● **WORK TO BE COMPLETED**
Among the entries below, only the lines starting at the one with "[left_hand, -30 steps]" and ending at the one with "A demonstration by", both included, are to be printed exactly.

** Opening INPUT FOR THIS TASK block **

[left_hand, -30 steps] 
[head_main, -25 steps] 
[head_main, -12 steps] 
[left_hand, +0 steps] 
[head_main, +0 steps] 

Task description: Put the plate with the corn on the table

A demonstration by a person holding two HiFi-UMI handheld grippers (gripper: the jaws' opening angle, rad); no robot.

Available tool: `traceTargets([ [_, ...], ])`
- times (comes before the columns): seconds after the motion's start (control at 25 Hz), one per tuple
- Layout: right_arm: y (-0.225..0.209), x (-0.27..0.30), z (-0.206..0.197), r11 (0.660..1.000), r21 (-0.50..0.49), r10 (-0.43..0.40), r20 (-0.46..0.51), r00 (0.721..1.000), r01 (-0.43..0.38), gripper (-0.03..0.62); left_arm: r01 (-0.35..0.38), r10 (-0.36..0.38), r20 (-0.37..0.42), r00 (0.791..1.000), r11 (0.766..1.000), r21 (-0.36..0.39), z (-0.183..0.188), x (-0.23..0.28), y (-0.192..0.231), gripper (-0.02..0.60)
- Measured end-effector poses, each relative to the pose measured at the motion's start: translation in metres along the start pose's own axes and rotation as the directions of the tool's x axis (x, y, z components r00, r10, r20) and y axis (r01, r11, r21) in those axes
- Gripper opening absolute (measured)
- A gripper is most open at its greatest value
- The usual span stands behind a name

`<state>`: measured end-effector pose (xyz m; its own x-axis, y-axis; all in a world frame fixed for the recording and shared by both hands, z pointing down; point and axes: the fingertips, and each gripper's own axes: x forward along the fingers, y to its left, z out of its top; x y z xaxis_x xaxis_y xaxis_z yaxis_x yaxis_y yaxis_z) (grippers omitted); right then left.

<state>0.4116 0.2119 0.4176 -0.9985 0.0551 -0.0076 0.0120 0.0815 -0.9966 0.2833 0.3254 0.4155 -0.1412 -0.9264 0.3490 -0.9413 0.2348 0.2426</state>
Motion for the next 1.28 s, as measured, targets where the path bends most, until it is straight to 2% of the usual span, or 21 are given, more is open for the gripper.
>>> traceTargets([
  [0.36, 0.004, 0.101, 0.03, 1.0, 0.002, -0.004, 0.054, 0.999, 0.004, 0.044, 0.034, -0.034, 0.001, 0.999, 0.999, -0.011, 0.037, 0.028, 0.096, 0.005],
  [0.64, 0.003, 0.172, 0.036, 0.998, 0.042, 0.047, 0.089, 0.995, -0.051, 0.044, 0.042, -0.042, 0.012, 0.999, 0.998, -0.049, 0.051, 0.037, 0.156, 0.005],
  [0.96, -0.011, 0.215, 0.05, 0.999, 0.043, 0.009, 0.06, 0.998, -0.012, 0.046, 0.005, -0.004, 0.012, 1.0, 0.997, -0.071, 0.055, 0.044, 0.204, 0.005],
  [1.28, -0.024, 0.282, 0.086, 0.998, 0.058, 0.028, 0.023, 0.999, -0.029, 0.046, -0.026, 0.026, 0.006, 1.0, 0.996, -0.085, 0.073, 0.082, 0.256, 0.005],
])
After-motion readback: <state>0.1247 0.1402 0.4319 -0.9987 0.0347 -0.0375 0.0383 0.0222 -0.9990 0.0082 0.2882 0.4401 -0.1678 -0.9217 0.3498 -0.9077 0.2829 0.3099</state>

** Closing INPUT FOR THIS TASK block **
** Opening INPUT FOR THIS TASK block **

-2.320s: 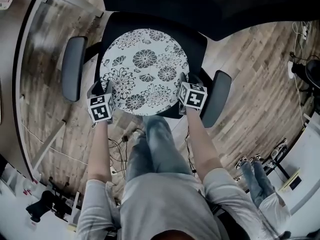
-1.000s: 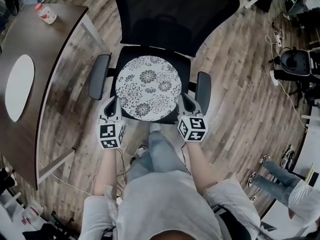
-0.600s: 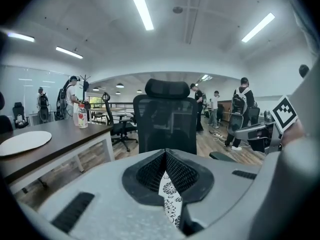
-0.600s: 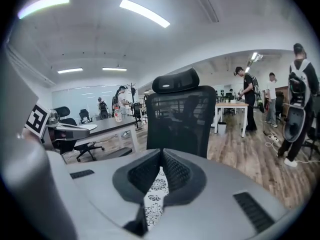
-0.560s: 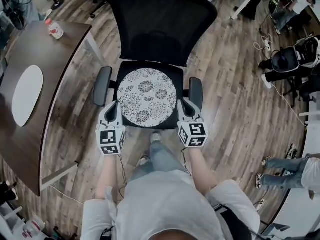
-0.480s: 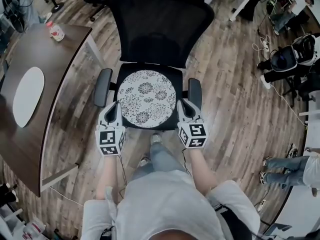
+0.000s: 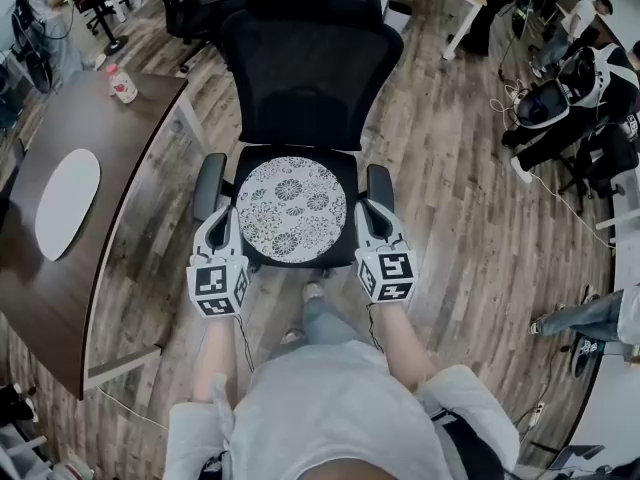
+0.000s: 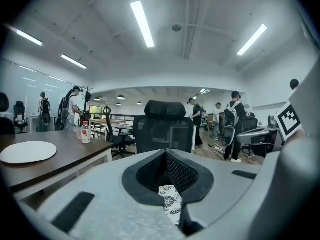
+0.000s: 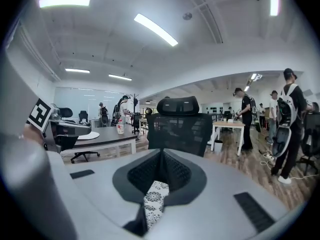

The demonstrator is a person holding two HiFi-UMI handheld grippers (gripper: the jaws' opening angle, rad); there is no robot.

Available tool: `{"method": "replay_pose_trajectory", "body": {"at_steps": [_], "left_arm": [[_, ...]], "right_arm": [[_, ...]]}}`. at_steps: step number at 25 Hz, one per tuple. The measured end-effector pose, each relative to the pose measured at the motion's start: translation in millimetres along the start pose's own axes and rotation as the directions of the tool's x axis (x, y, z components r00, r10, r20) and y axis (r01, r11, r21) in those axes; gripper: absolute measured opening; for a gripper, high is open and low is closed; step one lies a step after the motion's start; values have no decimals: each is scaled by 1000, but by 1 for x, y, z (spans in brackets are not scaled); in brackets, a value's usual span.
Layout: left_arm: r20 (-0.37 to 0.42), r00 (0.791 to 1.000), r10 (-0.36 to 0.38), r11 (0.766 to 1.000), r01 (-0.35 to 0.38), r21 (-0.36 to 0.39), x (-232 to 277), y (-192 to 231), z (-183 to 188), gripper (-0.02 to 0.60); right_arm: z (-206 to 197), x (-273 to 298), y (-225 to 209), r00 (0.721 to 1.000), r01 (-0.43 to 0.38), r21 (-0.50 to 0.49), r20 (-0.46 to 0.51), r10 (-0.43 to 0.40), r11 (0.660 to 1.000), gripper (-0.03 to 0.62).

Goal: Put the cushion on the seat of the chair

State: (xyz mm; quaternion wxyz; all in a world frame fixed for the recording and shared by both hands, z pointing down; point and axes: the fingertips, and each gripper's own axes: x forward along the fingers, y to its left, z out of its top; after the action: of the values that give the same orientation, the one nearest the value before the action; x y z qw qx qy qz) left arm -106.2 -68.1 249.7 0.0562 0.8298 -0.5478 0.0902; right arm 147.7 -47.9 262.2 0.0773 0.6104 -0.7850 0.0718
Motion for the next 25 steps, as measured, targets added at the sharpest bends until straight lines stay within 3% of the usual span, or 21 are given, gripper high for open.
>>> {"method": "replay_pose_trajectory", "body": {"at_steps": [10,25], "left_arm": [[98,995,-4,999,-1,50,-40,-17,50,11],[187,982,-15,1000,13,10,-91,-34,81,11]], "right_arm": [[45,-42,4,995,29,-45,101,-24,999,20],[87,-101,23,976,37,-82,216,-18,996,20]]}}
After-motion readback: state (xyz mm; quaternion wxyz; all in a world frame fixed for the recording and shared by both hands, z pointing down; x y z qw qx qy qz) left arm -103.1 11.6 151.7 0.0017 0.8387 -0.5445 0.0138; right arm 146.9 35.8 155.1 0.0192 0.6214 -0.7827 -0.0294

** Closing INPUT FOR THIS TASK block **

● **RESULT OF THE TASK**
[left_hand, -30 steps] 
[head_main, -25 steps] 
[head_main, -12 steps] 
[left_hand, +0 steps] 
[head_main, +0 steps] 

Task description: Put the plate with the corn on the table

A demonstration by a person holding two HiFi-UMI handheld grippers (gripper: the jaws' opening angle, rad); no robot.

Nothing further remains for this exercise.